== Aim of the task ==
Using the records below, transcribe word for word the stretch from the line that contains "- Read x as" through the line that contains "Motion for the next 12", both end lines included, and nothing else.

[Extracted data entries]

============

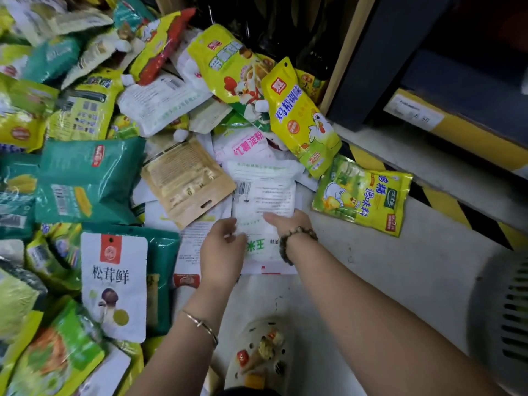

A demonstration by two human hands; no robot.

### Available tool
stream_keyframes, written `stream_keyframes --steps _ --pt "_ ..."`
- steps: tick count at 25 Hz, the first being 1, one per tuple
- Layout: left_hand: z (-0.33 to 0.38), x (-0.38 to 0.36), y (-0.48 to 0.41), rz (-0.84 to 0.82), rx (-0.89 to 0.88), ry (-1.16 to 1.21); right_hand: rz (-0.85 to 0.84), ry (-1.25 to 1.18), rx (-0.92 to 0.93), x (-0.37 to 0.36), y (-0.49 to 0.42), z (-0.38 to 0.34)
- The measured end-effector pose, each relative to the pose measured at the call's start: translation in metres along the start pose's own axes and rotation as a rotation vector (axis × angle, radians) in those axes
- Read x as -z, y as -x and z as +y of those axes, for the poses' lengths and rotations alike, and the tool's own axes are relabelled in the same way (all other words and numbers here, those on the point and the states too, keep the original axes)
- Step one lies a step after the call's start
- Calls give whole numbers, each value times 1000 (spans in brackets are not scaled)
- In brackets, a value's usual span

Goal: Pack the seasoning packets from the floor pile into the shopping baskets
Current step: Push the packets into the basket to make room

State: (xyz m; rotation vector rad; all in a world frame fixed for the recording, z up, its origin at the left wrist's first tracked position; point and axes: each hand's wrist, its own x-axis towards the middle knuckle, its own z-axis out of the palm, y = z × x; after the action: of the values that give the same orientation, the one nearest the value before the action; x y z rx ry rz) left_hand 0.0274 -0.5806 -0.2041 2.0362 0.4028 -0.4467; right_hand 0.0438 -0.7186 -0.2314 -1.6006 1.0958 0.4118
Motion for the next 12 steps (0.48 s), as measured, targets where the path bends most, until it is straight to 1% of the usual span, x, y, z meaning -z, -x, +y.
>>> stream_keyframes --steps 2,4,5,6,7,9,10,11,12 --pt "0 2 2 15 3 61 -41 -142 64 3 11 0" --pt "2 2 4 40 5 110 -74 -205 164 27 25 0" --pt "5 -3 7 22 19 127 -90 -224 205 46 29 0" --pt "10 -9 11 -35 59 166 -111 -242 238 67 33 0" --pt "15 -16 15 -132 128 242 -132 -259 259 87 37 1" --pt "27 -32 23 -414 309 516 -180 -259 269 119 44 3" --pt "33 -41 28 -527 352 630 -203 -233 263 129 45 3" --pt "38 -50 31 -592 352 688 -229 -197 264 136 44 4" --pt "41 -60 33 -592 336 696 -248 -147 271 140 39 5"
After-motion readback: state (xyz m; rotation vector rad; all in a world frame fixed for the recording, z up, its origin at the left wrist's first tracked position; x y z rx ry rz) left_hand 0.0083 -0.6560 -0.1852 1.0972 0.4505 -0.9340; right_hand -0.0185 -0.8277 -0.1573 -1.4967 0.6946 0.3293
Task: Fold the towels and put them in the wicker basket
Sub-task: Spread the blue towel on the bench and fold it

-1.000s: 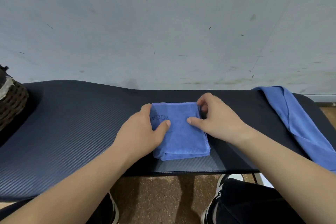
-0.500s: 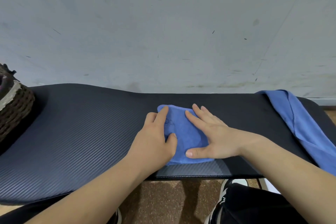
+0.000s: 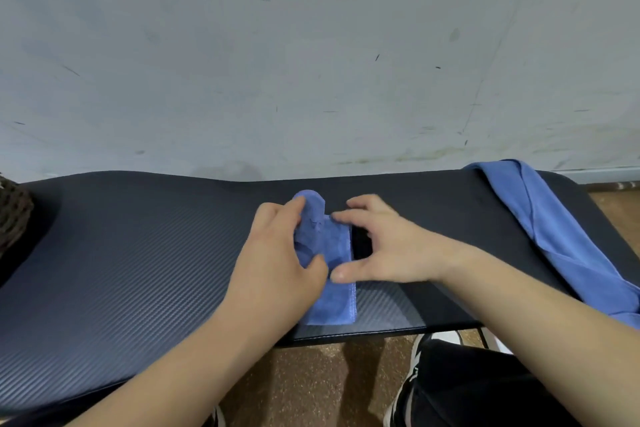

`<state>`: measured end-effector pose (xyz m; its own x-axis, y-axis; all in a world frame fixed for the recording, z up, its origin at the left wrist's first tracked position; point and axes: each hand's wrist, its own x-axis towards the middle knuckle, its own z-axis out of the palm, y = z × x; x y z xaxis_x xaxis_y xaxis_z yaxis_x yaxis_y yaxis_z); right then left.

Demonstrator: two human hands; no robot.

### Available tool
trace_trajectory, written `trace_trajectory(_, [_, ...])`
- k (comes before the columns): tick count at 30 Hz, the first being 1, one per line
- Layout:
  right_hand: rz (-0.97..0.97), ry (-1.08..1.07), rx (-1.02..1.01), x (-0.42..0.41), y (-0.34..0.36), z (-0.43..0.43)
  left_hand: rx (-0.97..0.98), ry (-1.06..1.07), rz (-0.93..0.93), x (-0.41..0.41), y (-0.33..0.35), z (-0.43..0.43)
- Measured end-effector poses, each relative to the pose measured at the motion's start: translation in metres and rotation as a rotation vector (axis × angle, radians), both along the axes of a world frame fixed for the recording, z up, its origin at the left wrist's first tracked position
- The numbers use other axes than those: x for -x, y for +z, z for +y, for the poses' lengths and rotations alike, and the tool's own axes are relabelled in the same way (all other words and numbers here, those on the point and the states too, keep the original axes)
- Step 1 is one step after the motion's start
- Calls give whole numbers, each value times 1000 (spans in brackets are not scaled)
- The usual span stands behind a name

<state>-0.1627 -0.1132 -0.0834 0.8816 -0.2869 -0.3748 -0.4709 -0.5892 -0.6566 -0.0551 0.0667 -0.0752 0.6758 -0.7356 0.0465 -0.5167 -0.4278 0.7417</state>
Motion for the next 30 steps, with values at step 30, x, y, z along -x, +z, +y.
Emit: trace_trajectory(30, [-149, -344, -212, -3, -10, -11, -221, -229, -422, 17, -22, -6])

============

== Answer space ==
- Read x as -z, y as -x and z as +y of those axes, for the poses' lengths and rotations alike, and the tool's own axes are relabelled in the same way (all other words and numbers here, those on the point and the states too, keep the original axes)
- Step one lies a step after the call's start
- Calls give whole numbers, each value times 1000 (spans in brackets are not scaled)
- In brackets, a value's usual span

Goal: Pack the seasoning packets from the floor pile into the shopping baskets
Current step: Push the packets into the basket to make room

State: (xyz m; rotation vector rad; all in a world frame fixed for the recording, z up, its origin at the left wrist's first tracked position; point and axes: each hand's wrist, its own x-axis towards the middle knuckle, its own z-axis out of the palm, y = z × x; after the action: of the values that give the same orientation, the one nearest the value before the action; x y z rx ry rz) left_hand 0.0274 -0.5806 -0.2041 2.0362 0.4028 -0.4467; right_hand 0.0438 -0.7186 -0.2314 -1.6006 1.0958 0.4118
Motion for the next 12 steps (0.48 s), as measured, targets where the path bends most, until it is straight to 1% of the usual span, x, y, z meaning -z, -x, +y.

No further output remains.